Trachea function – Trachea

Trachea function: The trachea is a cylindrical, vertical tube formed by rings of cartilage. It is located between the larynx and the bronchi and functions as a channel for the passage of air.

Trachea function

Trachea is a portion of the respiratory system that acts as a channel for air to pass through. This organ begins just after the larynx and continues to the place where it branches into the bronchi . Located in the region anterior to the esophagus, the trachea is made up of a series of cartilages in a “C” shape, which are important to prevent its collapse and ensure an adequate passage of air to the lungs.

Trachea function

Trachea function: The trachea is a kind of tube that serves as a passageway for air towards the lungs . Occlusion of the trachea therefore causes the interruption of the air passage, leading to difficulty in breathing.

The trachea is a vertical tube that ensures that air is carried into the lungs.

Trachea characteristics

The trachea is a cylindrical and cartilaginous organ that has a tube shape. This organ, which belongs to the respiratory system , extends from the region of the sixth cervical vertebra to the fifth thoracic vertebra, with a length of about 9 to 12.5 cm.

It begins just after the larynx and continues to the place where it branches, giving rise to two bronchi, which penetrate the lungs. At the height of the second, third and fourth rings of the trachea, the thyroid gland is located in the anterior region , responsible for the production of hormones related to our metabolism.

The trachea has a series of cartilages , of variable number (between 16 and 20), which prevent the canal from closing, providing an adequate flow of air. Tracheal cartilages are  hyaline and have a “C” shape, with the open portion facing the posterior side.

These free portions are connected by fibroelastic ligaments and smooth muscle, which act, respectively, to prevent excessive distension of the lumen and regulate its size. The smooth muscle, when contracting, reduces the lumen of the trachea, increasing the velocity of expired air, being important in the cough reflex.

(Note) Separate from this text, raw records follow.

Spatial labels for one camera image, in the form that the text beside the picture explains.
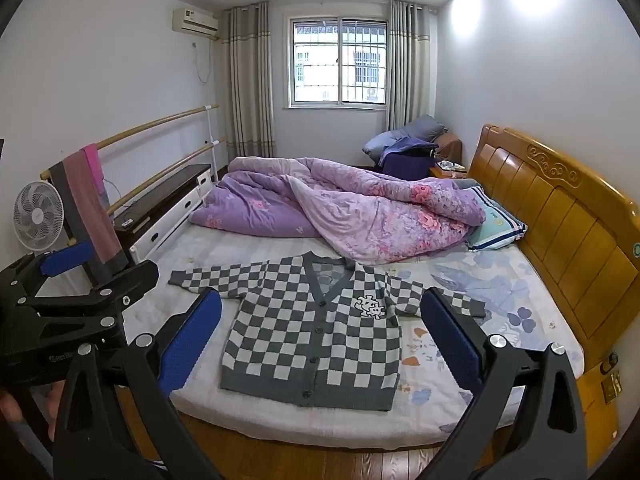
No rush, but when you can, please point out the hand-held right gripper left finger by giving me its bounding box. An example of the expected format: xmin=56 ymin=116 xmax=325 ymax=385
xmin=52 ymin=289 xmax=227 ymax=480

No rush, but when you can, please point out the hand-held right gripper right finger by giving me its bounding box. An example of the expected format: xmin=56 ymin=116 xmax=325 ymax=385
xmin=419 ymin=287 xmax=589 ymax=480

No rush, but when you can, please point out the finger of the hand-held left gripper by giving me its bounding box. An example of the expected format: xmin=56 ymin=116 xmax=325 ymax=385
xmin=20 ymin=259 xmax=161 ymax=334
xmin=0 ymin=241 xmax=97 ymax=307

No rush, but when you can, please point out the grey white checkered cardigan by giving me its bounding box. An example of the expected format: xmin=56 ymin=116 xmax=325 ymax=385
xmin=168 ymin=252 xmax=488 ymax=412

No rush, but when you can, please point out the person's left hand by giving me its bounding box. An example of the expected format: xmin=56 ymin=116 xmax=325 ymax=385
xmin=0 ymin=381 xmax=67 ymax=443

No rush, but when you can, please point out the grey and pink towel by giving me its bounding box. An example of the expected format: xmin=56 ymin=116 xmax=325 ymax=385
xmin=47 ymin=152 xmax=130 ymax=287

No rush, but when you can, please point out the white standing fan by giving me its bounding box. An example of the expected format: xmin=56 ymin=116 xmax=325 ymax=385
xmin=12 ymin=181 xmax=66 ymax=252

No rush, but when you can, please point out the mattress with floral sheet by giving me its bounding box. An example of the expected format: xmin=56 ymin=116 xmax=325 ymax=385
xmin=120 ymin=220 xmax=586 ymax=450

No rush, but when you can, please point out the bright pink cloth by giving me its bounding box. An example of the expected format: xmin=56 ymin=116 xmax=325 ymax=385
xmin=82 ymin=143 xmax=109 ymax=213

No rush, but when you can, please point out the white cabinet with dark top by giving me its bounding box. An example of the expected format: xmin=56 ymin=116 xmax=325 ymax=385
xmin=112 ymin=163 xmax=214 ymax=267

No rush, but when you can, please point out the striped teal pillow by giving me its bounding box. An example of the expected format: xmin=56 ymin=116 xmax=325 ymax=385
xmin=467 ymin=186 xmax=528 ymax=252

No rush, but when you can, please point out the purple floral quilt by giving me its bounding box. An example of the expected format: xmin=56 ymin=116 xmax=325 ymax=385
xmin=190 ymin=156 xmax=487 ymax=266

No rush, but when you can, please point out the wooden bedside table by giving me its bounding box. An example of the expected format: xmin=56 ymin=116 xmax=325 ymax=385
xmin=428 ymin=159 xmax=471 ymax=181

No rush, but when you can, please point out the dark purple cloth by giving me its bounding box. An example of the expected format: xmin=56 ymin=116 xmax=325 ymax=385
xmin=374 ymin=141 xmax=439 ymax=181

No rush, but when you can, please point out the brown chair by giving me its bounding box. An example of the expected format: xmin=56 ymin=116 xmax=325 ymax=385
xmin=434 ymin=132 xmax=464 ymax=167

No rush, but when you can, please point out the grey beige curtain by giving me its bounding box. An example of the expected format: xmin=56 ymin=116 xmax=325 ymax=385
xmin=385 ymin=0 xmax=432 ymax=134
xmin=226 ymin=1 xmax=277 ymax=161

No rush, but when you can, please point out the barred window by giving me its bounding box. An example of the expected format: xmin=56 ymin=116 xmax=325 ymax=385
xmin=283 ymin=12 xmax=392 ymax=111

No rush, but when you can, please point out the thin black cable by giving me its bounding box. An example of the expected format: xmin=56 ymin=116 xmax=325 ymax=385
xmin=102 ymin=178 xmax=137 ymax=209

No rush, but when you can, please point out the white barre post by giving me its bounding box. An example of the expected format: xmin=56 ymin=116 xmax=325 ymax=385
xmin=202 ymin=104 xmax=221 ymax=182

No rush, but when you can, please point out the air conditioner cable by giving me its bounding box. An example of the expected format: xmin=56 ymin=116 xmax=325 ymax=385
xmin=192 ymin=41 xmax=214 ymax=84

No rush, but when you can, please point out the wall air conditioner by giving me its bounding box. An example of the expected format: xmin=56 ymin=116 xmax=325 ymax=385
xmin=172 ymin=7 xmax=221 ymax=41

The trachea is lined internally by a pseudostratified ciliated cylindrical epithelium with goblet cells. The lamina propria is made of loose connective tissue, where seromucous glands are present, which have ducts that open into the lumen of the organ. Goblet cells and seromucous glands are responsible for secreting mucus, which coats the inside of the organ.

Mucus is related to the cleaning of inspired air , being carried from the trachea to the pharynx by ciliary beats. This movement ensures that the mucus, along with the retained impurities, is swallowed. In addition to the mucus acting in cleaning, in the trachea there is a lymphocytic barrier that also guarantees protection against particles that can cause damage to the respiratory system. Externally, the trachea is lined with loose connective tissue.

Trachea function

Spine

tracheostomy

Tracheostomy is the opening of the trachea, communicating it with the external environment.

Tracheostomy is a process performed in situations such as upper airway obstruction, tumors, swelling caused by infections, burns or an acute allergic reaction, and prolonged orotracheal intubation. In tracheostomy, an opening is made in the cervical portion of the trachea , allowing its communication with the external environment. The opening is kept open by a tube (cannula), which can be made of different materials, such as plastic or metal. Tracheostomy may or may not be permanent, which will depend on the patient’s conditions and the reasons that led to the procedure.

The trachea of ​​arthropods

Some arthropods breathe through tracheas (tracheal breathing), structures quite different from the human trachea . Arthropod tracheas are responsible for gas exchange and are characterized by being tubes that branch through the animal’s body. The larger tubes open to the outside and are called tracheas.

In the region of internal organs and tissues, the branches are found to be thinner, being called tracheolae. Air enters the trachea through openings located in the animal’s body called spiracles. The tracheal system allows oxygen to be delivered directly to the cells, without the need for transport through the circulatory system.